What are these? Size? Offset? This is the one of the best wheels to fit the car I've seen...style and fit.....do change wheels just to change wheels unless they look right on the car.....


----------



## Brd.Prey (Oct 25, 2012)

If your not dropping serious weight your missing what an amazing difference dropping unsprung weight can do for you. I have rethought my whole approach to a BBK because of the gains in both handling and acceleration I got when I put those light weight wheels on!


----------



## GaBoYnFla (Oct 2, 2005)

Friend found them.....they are: RAYS Strahlen TE

http://rayswheels.com.au/wheels/index8056.html?d=61


Anyone know a US distributor?


----------



## Marty (Jul 14, 2000)

Brd.Prey said:


> If your not dropping serious weight your missing what an amazing difference dropping unsprung weight can do for you. I have rethought my whole approach to a BBK because of the gains in both handling and acceleration I got when I put those light weight wheels on!


Meh, after crunching the numbers I'm not so sold on the extreme benefits of reduced unsprung weight. Seems more placebo to me given how small the gains are in theory.


----------



## GaBoYnFla (Oct 2, 2005)

Marty said:


> Meh, after crunching the numbers I'm not so sold on the extreme benefits of reduced unsprung weight. Seems more placebo to me given how small the gains are in theory.



In the racing world-yes....but on the street....makes little difference.....


----------



## Stevelev (Mar 4, 2004)

Having swapped wheels on 3 different cars where the weight savings was in excess of 10 lbs per corner each time, I can confirm that I notice the benefit in ride, handling and acceleration. One thing to pay close attention to is the tire weight - although Mich PSS tires are awesome, they are heavier than the contis I had previously and so the lighter wheels they're on now do not exhibit and better feel than the Neuspeeds I replaced.


----------



## AUS_TTS (Jan 15, 2014)

*Decision made!*

I ordered some black 19x9.5 VMR V701's yesterday in a 45 offset with 255x35x19 tyres. Pics will follow as soon as I have them on the car.

Thanks all for your help.


----------



## Brd.Prey (Oct 25, 2012)

Marty said:


> Meh, after crunching the numbers I'm not so sold on the extreme benefits of reduced unsprung weight. Seems more placebo to me given how small the gains are in theory.


Try putting something 6lbs per wheel lighter on your car then drive it! Tell me then what the calculator says! I clearly noticed a big difference.

The weight in itself is not as important as how far the change from the rotation point (axle). Thats why aluminum hats are not as big a change as the rotor section itself weighing less.


----------



## Marty (Jul 14, 2000)

Brd.Prey said:


> Try putting something 6lbs per wheel lighter on your car then drive it! Tell me then what the calculator says! I clearly noticed a big difference.
> 
> The weight in itself is not as important as how far the change from the rotation point (axle). Thats why aluminum hats are not as big a change as the rotor section itself weighing less.
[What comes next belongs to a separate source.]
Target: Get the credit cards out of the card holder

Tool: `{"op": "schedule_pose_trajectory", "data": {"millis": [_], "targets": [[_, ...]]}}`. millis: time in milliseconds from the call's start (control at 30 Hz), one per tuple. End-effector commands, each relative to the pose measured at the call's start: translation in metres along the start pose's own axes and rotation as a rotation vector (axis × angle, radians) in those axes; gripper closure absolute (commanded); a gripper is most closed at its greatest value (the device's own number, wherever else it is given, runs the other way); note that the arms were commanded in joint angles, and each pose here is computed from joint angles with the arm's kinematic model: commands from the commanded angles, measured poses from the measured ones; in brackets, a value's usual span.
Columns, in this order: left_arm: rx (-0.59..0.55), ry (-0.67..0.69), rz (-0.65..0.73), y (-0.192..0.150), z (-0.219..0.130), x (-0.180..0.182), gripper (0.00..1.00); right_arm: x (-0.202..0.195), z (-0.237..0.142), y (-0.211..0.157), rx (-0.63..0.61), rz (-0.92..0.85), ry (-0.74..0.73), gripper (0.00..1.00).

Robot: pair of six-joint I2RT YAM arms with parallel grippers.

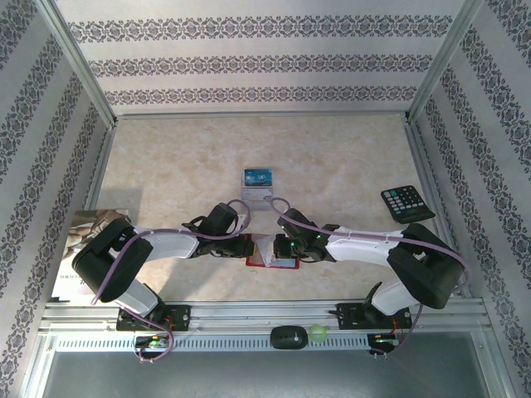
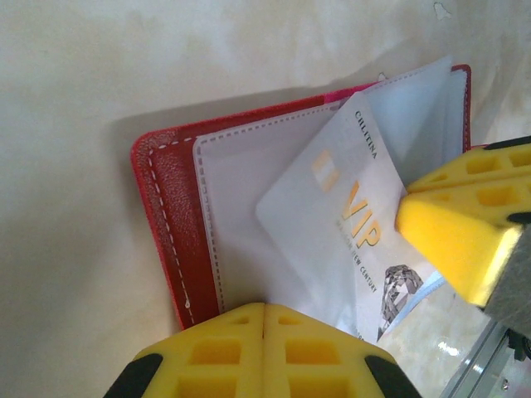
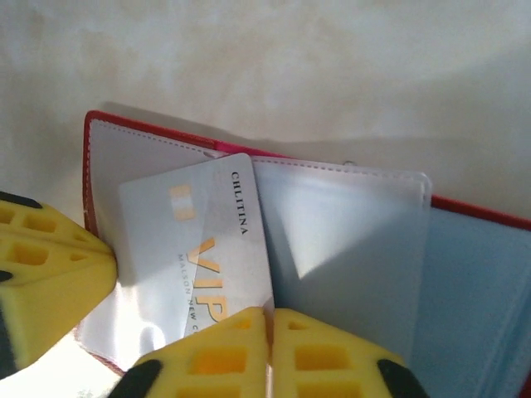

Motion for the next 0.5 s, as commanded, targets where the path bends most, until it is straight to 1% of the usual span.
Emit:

6 pounds rotating at the outer wheel circumference is equivalent to 12 pounds of static mass on the car (see the thread here for calculations: http://forums.vwvortex.com/showthre...-Expensive&p=78485934&viewfull=1#post78485934 ). So removing 6 pounds from all 4 tires is equivalent to removing 48 pounds from the car. That translates to a roughly 1.5% increase in acceleration. Do you think you could repeatable detect that with your butt dyno in double blind testing?


----------



## Brd.Prey (Oct 25, 2012)

Marty said:


> 6 pounds rotating at the outer wheel circumference is equivalent to 12 pounds of static mass on the car (see the thread here for calculations: http://forums.vwvortex.com/showthre...-Expensive&p=78485934&viewfull=1#post78485934 ). So removing 6 pounds from all 4 tires is equivalent to removing 48 pounds from the car. That translates to a roughly 1.5% increase in acceleration. Do you think you could repeatable detect that with your butt dyno in double blind testing?


 Have you ever put light weight wheels and tires on a car and then driven it? All I can speak for is my experience of swapping the wheels and tires. I noticeable felt the difference. The all around handling, acceleration, and braking sure seemed to be more responsive along with the wheels reaction to bumps. 

Just saying if your interested in performance as well as looks why not drop 48 pounds of your car during your wheel upgrade? That is more than a Titanium exhaust and cheaper!

To everyone their own.


----------



## Marty (Jul 14, 2000)

Brd.Prey said:


> Have you ever put light weight wheels and tires on a car and then driven it? All I can speak for is my experience of swapping the wheels and tires. I noticeable felt the difference. The all around handling, acceleration, and braking sure seemed to be more responsive along with the wheels reaction to bumps.
> 
> Just saying if your interested in performance as well as looks why not drop 48 pounds of your car during your wheel upgrade? That is more than a Titanium exhaust and cheaper!
> 
> To everyone their own.


Agreed that it such a significant equivalent weight reduction is nice to have (every little bit helps). I'm just skeptical that you can actually feel it if someone swapped your wheels without you knowing it. I tend to think that if someone put heavier wheels on a car but told them they were lighter, they would report that they could feel the improvement.


----------



## Fined (Sep 3, 2013)

Those Rays TE-37 Strahlen are beautiful and look perfect on this car. I'd like to get a set... geez.


----------



## ABQautoxer (Jun 17, 2013)

Since you are considering semi slick tires, I do run Nitto NT01 tires for PCA events. The 275/35/18 on 18x9s ET46 worked well and I had no rubbing as they actually are slightly narrower than the Rivals. They wore pretty evenly considering the limited stock camber. I checked clearance and I think Anything from ET46-ET50 would work in an 18x9 with the 275s.


----------